The hardest thing will be to make groups that have the following skills: Language of the website to scrape, analysis of the data (e.g to code algorithm that check that they haven't scraped a test page), Python, regex, basics of UNIX CLI commands. Such skills are usually easy to come by at MozFest.

If the audience is small, we'll do just one scraper together.

If the audience has a mix of skills that prevents the creation of manageable groups, I'll introduce those who want to to code-free scrapers, such as Kimono.


If things go well, we'll have a series of scrapers running that collect the prices of drugs in several countries. Together with the participants that wish to do so, we'll polish the scrapers and let them run for a few days.
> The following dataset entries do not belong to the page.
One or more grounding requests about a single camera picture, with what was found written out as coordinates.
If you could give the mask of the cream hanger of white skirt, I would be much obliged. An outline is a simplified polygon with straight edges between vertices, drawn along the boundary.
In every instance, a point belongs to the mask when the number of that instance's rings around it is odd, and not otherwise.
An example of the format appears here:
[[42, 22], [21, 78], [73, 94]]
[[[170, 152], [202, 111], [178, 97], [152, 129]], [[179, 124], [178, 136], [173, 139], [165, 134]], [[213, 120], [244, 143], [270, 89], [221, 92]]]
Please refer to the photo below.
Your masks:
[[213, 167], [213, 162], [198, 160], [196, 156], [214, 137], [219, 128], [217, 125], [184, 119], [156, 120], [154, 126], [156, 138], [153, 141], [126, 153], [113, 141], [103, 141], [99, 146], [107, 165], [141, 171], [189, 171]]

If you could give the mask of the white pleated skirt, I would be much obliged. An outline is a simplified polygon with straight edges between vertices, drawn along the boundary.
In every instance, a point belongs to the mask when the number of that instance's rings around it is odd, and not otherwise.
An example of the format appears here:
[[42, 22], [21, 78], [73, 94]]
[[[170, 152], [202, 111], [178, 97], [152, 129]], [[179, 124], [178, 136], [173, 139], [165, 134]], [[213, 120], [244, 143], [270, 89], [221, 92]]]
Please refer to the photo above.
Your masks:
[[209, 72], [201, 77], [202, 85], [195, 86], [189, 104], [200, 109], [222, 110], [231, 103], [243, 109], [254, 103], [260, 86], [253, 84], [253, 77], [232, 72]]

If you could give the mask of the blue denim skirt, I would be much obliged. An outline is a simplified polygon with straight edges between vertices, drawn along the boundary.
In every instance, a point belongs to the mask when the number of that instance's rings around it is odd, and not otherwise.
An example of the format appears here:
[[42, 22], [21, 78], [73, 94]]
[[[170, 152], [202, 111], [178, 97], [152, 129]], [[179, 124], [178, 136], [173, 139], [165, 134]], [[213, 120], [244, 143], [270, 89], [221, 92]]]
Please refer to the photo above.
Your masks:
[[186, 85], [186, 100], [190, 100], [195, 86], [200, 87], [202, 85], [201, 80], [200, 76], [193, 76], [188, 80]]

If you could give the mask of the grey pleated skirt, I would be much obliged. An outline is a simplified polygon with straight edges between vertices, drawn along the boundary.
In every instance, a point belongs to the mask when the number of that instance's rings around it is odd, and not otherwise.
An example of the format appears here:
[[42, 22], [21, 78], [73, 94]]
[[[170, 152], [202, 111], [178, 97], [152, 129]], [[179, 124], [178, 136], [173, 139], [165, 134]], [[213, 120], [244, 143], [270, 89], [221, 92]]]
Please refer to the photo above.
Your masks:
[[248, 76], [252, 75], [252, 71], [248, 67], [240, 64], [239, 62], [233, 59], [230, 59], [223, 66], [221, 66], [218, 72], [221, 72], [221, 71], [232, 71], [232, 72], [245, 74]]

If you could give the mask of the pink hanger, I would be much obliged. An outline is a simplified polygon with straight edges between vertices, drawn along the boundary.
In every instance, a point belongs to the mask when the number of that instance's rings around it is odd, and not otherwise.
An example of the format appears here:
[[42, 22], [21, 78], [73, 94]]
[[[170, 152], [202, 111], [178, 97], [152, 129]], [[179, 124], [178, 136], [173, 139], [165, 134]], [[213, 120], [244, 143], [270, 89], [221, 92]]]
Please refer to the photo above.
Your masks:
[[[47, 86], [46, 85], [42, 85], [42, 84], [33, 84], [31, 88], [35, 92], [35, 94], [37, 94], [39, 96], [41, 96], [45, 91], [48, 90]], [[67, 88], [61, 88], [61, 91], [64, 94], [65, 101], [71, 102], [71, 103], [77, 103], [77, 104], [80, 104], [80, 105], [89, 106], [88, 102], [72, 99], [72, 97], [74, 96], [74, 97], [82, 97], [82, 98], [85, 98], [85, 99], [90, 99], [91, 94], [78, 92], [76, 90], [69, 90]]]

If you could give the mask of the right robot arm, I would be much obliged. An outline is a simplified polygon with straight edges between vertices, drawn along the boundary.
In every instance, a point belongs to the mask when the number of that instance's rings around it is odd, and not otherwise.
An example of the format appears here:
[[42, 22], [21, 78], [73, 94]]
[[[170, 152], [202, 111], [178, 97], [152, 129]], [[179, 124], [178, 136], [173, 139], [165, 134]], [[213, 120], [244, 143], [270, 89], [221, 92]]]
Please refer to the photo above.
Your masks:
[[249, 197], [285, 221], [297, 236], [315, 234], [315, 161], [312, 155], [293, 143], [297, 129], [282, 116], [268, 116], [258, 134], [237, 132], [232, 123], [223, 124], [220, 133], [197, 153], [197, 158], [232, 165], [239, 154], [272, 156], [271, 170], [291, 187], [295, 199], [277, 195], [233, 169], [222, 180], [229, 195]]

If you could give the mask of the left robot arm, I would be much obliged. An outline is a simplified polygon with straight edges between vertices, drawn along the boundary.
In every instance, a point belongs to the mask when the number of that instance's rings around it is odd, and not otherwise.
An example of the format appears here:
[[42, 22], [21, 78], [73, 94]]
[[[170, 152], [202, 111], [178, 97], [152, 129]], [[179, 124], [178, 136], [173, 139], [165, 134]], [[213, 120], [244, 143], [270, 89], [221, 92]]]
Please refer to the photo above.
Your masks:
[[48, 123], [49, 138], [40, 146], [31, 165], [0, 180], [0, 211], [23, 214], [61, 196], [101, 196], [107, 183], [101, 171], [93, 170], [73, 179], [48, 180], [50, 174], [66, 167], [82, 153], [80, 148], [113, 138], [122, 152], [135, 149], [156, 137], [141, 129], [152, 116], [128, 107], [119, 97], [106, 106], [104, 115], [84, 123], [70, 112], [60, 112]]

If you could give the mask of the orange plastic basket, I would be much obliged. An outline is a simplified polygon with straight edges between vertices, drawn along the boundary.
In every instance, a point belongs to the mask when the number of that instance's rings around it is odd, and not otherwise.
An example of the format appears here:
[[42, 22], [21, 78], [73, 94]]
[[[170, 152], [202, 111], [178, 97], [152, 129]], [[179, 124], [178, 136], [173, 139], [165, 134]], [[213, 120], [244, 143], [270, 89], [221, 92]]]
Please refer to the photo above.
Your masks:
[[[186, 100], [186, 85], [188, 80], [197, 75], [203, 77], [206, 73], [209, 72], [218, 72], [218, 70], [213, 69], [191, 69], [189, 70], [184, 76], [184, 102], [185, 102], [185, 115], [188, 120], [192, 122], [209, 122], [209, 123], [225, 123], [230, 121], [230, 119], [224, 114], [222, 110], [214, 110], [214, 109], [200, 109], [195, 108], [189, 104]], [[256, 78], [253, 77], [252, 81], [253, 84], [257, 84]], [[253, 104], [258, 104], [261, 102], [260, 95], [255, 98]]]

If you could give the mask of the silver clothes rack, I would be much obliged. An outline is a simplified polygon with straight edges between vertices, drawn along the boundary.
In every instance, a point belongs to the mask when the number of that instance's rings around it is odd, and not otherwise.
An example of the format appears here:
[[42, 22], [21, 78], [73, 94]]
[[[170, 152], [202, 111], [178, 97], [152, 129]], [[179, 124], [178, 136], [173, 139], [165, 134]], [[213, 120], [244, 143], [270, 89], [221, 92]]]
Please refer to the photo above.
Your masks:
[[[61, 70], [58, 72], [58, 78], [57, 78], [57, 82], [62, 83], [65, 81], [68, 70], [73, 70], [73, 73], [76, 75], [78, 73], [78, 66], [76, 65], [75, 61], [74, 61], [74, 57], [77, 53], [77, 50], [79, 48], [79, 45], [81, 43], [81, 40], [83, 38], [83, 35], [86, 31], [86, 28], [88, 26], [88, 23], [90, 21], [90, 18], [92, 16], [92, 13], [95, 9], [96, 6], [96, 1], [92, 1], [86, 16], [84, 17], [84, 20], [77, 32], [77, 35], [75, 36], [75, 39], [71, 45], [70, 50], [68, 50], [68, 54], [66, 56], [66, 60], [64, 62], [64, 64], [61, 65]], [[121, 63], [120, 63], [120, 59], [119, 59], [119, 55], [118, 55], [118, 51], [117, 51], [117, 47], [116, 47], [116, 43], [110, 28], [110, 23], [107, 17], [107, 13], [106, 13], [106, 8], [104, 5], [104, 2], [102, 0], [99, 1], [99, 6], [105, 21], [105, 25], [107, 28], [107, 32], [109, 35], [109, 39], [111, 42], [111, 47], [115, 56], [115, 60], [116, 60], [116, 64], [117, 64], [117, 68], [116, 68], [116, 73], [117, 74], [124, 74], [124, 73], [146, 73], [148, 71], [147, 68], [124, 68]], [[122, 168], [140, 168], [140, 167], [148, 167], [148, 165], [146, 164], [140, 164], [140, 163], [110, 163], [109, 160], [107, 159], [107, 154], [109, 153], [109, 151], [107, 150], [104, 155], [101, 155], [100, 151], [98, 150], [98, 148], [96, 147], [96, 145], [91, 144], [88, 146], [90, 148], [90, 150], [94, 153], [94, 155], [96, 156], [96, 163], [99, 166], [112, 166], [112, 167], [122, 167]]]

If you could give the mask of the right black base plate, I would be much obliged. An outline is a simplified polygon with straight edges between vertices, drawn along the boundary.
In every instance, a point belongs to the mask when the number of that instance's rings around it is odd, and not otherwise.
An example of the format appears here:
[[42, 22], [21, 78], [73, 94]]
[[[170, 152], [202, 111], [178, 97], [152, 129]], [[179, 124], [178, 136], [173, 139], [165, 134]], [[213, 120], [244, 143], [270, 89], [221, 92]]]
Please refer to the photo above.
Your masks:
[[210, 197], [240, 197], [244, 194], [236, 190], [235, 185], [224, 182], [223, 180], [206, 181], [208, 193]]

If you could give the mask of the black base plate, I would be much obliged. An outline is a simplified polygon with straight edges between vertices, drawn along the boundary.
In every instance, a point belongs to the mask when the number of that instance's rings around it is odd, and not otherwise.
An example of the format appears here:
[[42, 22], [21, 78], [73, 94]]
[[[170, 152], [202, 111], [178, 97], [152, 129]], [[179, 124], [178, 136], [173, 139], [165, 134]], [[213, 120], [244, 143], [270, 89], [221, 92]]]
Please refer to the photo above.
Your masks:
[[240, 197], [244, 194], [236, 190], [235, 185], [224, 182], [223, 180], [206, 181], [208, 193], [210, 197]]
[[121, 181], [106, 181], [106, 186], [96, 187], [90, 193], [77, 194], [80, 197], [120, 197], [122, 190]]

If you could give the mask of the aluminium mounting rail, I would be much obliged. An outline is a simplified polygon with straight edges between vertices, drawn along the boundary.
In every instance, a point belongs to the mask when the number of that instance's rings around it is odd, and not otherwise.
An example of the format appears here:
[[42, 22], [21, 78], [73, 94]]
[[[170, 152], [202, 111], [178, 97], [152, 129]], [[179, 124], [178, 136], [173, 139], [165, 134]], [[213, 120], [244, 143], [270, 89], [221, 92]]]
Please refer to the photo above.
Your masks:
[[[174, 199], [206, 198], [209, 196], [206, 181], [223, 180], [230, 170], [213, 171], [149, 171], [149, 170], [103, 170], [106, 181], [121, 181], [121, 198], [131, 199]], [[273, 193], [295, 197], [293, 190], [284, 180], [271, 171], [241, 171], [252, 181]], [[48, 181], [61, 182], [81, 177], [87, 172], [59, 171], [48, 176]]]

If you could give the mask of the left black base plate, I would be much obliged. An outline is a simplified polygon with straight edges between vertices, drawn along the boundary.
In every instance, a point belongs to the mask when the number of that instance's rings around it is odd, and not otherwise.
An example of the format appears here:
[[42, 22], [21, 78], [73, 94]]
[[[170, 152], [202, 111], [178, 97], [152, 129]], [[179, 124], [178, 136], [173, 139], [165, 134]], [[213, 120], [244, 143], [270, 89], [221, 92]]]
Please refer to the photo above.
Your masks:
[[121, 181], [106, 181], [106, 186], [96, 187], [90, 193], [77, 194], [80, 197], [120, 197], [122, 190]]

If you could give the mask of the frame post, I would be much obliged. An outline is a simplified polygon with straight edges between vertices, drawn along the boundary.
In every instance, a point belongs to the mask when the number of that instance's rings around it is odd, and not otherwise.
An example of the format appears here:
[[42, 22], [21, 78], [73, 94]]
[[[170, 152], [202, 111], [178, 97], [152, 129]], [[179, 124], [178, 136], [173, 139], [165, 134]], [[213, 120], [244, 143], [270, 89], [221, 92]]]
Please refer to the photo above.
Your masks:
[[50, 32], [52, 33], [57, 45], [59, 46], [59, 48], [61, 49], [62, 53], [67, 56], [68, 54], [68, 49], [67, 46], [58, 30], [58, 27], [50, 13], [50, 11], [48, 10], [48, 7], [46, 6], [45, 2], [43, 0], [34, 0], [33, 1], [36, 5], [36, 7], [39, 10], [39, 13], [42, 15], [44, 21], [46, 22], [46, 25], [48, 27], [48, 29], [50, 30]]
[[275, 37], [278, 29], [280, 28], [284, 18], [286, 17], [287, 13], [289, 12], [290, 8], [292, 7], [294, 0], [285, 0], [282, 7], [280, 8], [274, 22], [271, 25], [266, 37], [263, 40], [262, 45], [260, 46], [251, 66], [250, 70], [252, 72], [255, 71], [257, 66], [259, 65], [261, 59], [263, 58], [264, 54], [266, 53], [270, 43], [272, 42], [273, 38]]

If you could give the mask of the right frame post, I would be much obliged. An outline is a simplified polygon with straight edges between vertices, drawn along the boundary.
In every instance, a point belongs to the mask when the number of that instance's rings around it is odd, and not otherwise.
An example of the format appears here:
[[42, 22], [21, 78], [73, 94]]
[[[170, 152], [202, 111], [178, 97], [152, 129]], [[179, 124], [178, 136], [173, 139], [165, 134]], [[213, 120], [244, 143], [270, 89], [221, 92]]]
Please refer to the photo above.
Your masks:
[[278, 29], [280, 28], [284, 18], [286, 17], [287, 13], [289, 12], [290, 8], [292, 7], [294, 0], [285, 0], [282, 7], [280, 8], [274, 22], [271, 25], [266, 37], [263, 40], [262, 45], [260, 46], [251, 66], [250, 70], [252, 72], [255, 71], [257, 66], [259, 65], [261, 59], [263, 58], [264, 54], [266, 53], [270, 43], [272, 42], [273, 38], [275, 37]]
Once we have a sizable database, we'll check with NGOs in that field (Madrid's Civio recently released a similar project) if they are interested to use the data and/or take the scrapers forward.

Melechuga commented 8 years ago

cc @mixedpuppy @shaghdoosti @MozStacy Struggling with the pathway label; Stop Watching Me? Backdoors + Cryptowars?

mixedpuppy commented 8 years ago

@Melechuga I don't understand how this fits in Digital Citizenship

Melechuga commented 8 years ago

@mixedpuppy eh, I suppose I got caught up in the use of Tor and "ethical implications of scraping and the legal context". Feel free to take it out if you'd like.

Saallen commented 8 years ago

cc @erikao here also

marcwalsh-zz commented 8 years ago

We appreciated this submission but unfortunately this session does not fit within the narrative of our Space for 2015 - Hope you will submit another session for 2016.